On the Thursday before the scheduled election day the overwhelmed
election board had yet to mail over 150,000 absentee ballots. Voters and the Democratic National Committee
persuaded the United States District Court to extend the last day for receipt
of ballots by a week. And ordered
results not be released until then.
The Supreme Court majority of
five made the postmarked date – midnight on the 7th - the deadline
for ballots that would be counted. This was a creative step because there was
no law or order that made the postmark a determinative marker, as Justice Ruth
Ginsburg pointed out in dissent. But the
solution had a reassuring feel for those who feared election manipulation. Postmarks back in the day carried a lot of
weight – as millions got their tax returns in the mail to meet that April 15
deadline. So that bit of creativity
surely struck the high court judges as modest and regularizing. The important thing, they wrote, was that the
District Court order “would fundamentally alter the nature of the election by
allowing voting for six additional days after the election.”
But the phrase “the election” is reductive. Mail and absentee ballots have made election
day a deadline more than a day. “The
election” is not a day but a process.
The integrity of the process is of course important in creating
confidence in the result. So the Court
understandably turned to its oft cited 2006 maxim in Purcell v. Gonzalez “lower federal courts should ordinarily not alter the
election rules on the eve of an election.”
We agree. But “ordinarily” is doing more work than it
can bear. These are certainly not
ordinary times – they are emergent times – which require adjustment to an
extraordinary circumstance. In Wisconsin as elsewhere people had been commanded
not to leave their homes except for essential functions. Another of the not ordinary circumstances is
that thousands had not received requested mail ballots by the day before “the
election” when the Supreme Court acted to declare the next day’s postmark the
end date. Further the semi-quarantine
dictated by the corona virus compelled the City of Milwaukee - where one sixth
of voters in Wisconsin live – to reduce the number of polling places from 180
to five because poll watchers were confined to home.

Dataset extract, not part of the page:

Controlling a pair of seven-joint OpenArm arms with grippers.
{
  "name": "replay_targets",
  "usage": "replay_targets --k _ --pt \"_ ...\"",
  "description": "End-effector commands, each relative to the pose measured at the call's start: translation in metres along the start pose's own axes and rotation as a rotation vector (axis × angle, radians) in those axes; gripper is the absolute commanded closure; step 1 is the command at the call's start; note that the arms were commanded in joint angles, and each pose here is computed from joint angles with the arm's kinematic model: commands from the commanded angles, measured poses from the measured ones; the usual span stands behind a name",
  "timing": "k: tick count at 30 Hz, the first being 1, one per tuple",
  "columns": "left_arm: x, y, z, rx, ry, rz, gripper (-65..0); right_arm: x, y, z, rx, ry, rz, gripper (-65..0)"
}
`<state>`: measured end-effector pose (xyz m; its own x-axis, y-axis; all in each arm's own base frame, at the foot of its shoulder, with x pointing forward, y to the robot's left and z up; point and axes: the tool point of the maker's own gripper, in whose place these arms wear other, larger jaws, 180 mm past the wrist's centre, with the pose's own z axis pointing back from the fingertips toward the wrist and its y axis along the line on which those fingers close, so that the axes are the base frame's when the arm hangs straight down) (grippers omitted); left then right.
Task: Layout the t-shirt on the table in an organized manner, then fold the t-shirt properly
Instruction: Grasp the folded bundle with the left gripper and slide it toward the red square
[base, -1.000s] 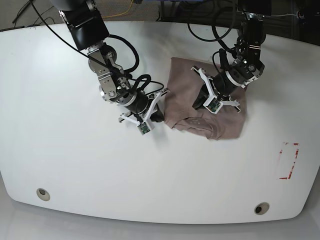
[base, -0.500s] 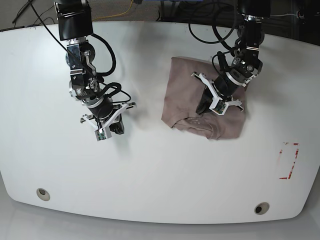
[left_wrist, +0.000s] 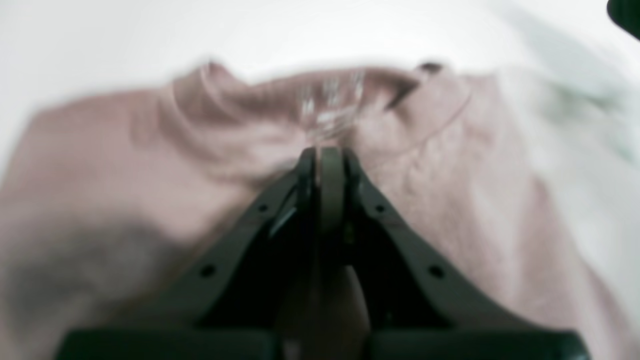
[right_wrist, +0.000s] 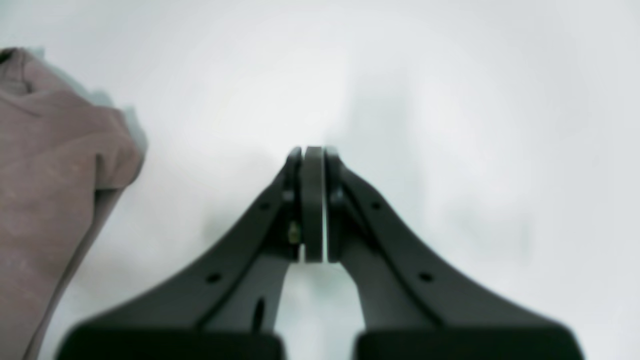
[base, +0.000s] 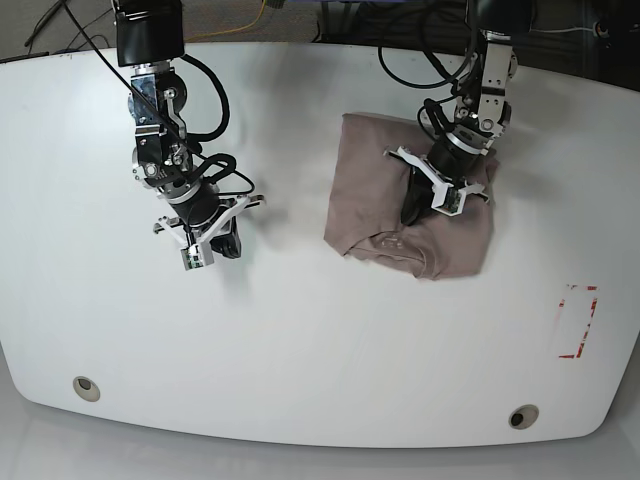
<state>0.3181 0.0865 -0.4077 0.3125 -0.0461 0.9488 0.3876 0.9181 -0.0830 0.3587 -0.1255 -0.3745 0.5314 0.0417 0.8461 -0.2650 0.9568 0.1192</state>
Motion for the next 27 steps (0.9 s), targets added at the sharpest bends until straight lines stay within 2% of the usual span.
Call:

Tuesday - the day after the
Supreme Court’s order - saw long lines of masked voters snaking on sidewalks on
a rainy day. The image of brave voters
risking lethal disease to cast a ballot suggested a triumph of democracy. But bravery at the ballot box is not what we
should be encouraging. The importance of easy access to the ballot is what the
majority slighted in its concern for ballot security and integrity.
Many saw in the Legislature’s
refusal, and the Supreme Court’s order, the intention to suppress the big city
Democratic vote. We are not ready to
attribute such a motive to the Justices in the majority. Following “ordinary” procedures, is, as we
noted, usually the proper course to assure public confidence in the outcome of
an election. We have our own experience
of that. Nor are we ready to say that higher turnout favors one party over
another.
When the results were counted a
Democratic surge was the unexpected result.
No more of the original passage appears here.